→ **WHAT IS BEING ASKED**:
When you write out the entries, keep every line exactly as it appears.

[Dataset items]
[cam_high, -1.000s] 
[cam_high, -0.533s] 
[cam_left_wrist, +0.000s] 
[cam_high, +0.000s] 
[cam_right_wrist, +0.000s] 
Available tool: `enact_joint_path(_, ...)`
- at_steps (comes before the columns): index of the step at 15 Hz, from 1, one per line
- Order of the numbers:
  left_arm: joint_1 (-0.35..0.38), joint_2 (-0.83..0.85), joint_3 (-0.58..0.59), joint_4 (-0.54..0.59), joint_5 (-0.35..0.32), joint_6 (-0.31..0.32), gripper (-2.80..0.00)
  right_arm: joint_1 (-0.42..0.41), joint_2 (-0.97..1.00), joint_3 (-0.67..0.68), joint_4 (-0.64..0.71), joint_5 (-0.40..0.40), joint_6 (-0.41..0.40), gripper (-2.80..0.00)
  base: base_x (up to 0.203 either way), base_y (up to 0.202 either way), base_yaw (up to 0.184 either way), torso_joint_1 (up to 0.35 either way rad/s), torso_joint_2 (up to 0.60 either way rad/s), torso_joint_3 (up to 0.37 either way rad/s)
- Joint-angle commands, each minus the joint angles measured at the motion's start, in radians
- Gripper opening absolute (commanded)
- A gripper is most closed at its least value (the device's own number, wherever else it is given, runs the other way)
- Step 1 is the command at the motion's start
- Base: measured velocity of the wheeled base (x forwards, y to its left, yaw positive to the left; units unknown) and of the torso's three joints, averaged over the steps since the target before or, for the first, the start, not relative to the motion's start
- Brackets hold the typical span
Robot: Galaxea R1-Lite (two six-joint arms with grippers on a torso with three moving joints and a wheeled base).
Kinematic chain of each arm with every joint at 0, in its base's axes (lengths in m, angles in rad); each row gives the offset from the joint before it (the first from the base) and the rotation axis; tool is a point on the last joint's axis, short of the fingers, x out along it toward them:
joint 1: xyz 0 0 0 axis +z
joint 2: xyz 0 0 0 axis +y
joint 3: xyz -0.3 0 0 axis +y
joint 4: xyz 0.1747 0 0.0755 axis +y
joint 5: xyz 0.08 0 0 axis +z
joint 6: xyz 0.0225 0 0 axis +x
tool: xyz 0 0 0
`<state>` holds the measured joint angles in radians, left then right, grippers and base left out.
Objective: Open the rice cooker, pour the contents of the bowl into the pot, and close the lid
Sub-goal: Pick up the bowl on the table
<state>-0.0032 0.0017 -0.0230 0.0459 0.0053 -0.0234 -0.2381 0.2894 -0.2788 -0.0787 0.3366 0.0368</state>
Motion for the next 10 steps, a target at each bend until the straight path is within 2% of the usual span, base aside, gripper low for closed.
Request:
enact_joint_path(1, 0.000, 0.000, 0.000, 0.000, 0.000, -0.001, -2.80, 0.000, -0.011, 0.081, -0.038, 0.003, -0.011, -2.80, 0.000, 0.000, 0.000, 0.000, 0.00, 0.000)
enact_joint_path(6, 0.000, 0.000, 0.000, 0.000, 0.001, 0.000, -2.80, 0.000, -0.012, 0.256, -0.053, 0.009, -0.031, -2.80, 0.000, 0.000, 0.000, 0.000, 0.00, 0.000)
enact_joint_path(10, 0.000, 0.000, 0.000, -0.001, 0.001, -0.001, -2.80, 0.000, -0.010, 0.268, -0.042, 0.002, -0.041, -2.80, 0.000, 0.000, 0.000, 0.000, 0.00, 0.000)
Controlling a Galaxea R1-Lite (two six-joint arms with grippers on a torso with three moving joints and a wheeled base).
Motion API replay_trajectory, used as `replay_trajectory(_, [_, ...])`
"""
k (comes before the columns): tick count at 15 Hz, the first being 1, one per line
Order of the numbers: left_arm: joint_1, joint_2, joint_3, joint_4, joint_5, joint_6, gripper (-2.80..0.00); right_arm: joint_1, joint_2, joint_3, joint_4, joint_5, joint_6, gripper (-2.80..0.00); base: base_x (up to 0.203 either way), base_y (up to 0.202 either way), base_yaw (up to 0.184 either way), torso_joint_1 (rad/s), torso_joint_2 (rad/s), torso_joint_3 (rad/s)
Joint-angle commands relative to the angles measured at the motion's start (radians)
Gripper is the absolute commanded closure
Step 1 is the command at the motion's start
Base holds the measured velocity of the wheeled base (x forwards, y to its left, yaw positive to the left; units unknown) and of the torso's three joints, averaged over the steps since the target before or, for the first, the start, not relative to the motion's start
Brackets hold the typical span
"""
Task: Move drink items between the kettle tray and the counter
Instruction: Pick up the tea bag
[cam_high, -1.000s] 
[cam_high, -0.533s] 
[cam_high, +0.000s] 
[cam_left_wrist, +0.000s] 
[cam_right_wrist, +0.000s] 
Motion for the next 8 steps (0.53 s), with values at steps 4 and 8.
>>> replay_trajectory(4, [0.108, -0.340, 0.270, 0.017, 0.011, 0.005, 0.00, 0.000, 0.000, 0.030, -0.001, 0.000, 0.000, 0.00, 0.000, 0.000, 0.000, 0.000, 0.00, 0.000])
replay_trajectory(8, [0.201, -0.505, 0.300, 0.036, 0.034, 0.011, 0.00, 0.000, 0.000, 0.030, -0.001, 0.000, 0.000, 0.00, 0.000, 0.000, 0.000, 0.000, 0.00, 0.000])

→ **ANSWER FOR THIS EXERCISE**:
[cam_high, -1.000s] 
[cam_high, -0.533s] 
[cam_left_wrist, +0.000s] 
[cam_high, +0.000s] 
[cam_right_wrist, +0.000s] 
Available tool: `enact_joint_path(_, ...)`
- at_steps (comes before the columns): index of the step at 15 Hz, from 1, one per line
- Order of the numbers:
  left_arm: joint_1 (-0.35..0.38), joint_2 (-0.83..0.85), joint_3 (-0.58..0.59), joint_4 (-0.54..0.59), joint_5 (-0.35..0.32), joint_6 (-0.31..0.32), gripper (-2.80..0.00)
  right_arm: joint_1 (-0.42..0.41), joint_2 (-0.97..1.00), joint_3 (-0.67..0.68), joint_4 (-0.64..0.71), joint_5 (-0.40..0.40), joint_6 (-0.41..0.40), gripper (-2.80..0.00)
  base: base_x (up to 0.203 either way), base_y (up to 0.202 either way), base_yaw (up to 0.184 either way), torso_joint_1 (up to 0.35 either way rad/s), torso_joint_2 (up to 0.60 either way rad/s), torso_joint_3 (up to 0.37 either way rad/s)
- Joint-angle commands, each minus the joint angles measured at the motion's start, in radians
- Gripper opening absolute (commanded)
- A gripper is most closed at its least value (the device's own number, wherever else it is given, runs the other way)
- Step 1 is the command at the motion's start
- Base: measured velocity of the wheeled base (x forwards, y to its left, yaw positive to the left; units unknown) and of the torso's three joints, averaged over the steps since the target before or, for the first, the start, not relative to the motion's start
- Brackets hold the typical span
Robot: Galaxea R1-Lite (two six-joint arms with grippers on a torso with three moving joints and a wheeled base).
Kinematic chain of each arm with every joint at 0, in its base's axes (lengths in m, angles in rad); each row gives the offset from the joint before it (the first from the base) and the rotation axis; tool is a point on the last joint's axis, short of the fingers, x out along it toward them:
joint 1: xyz 0 0 0 axis +z
joint 2: xyz 0 0 0 axis +y
joint 3: xyz -0.3 0 0 axis +y
joint 4: xyz 0.1747 0 0.0755 axis +y
joint 5: xyz 0.08 0 0 axis +z
joint 6: xyz 0.0225 0 0 axis +x
tool: xyz 0 0 0
`<state>` holds the measured joint angles in radians, left then right, grippers and base left out.
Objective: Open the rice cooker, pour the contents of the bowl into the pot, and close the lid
Sub-goal: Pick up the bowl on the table
<state>-0.0032 0.0017 -0.0230 0.0459 0.0053 -0.0234 -0.2381 0.2894 -0.2788 -0.0787 0.3366 0.0368</state>
Motion for the next 10 steps, a target at each bend until the straight path is within 2% of the usual span, base aside, gripper low for closed.
Request:
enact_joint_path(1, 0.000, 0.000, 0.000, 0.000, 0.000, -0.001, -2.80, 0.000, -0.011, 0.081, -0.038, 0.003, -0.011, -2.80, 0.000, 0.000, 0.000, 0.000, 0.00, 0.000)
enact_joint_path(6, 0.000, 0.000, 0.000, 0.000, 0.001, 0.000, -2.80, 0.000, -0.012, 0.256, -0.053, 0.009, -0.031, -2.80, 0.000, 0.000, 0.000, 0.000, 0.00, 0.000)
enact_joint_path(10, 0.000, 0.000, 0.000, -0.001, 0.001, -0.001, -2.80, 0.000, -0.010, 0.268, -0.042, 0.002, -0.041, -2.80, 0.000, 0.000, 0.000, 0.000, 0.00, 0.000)
Controlling a Galaxea R1-Lite (two six-joint arms with grippers on a torso with three moving joints and a wheeled base).
Motion API replay_trajectory, used as `replay_trajectory(_, [_, ...])`
"""
k (comes before the columns): tick count at 15 Hz, the first being 1, one per line
Order of the numbers: left_arm: joint_1, joint_2, joint_3, joint_4, joint_5, joint_6, gripper (-2.80..0.00); right_arm: joint_1, joint_2, joint_3, joint_4, joint_5, joint_6, gripper (-2.80..0.00); base: base_x (up to 0.203 either way), base_y (up to 0.202 either way), base_yaw (up to 0.184 either way), torso_joint_1 (rad/s), torso_joint_2 (rad/s), torso_joint_3 (rad/s)
Joint-angle commands relative to the angles measured at the motion's start (radians)
Gripper is the absolute commanded closure
Step 1 is the command at the motion's start
Base holds the measured velocity of the wheeled base (x forwards, y to its left, yaw positive to the left; units unknown) and of the torso's three joints, averaged over the steps since the target before or, for the first, the start, not relative to the motion's start
Brackets hold the typical span
"""
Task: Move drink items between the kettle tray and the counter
Instruction: Pick up the tea bag
[cam_high, -1.000s] 
[cam_high, -0.533s] 
[cam_high, +0.000s] 
[cam_left_wrist, +0.000s] 
[cam_right_wrist, +0.000s] 
Motion for the next 8 steps (0.53 s), with values at steps 4 and 8.
>>> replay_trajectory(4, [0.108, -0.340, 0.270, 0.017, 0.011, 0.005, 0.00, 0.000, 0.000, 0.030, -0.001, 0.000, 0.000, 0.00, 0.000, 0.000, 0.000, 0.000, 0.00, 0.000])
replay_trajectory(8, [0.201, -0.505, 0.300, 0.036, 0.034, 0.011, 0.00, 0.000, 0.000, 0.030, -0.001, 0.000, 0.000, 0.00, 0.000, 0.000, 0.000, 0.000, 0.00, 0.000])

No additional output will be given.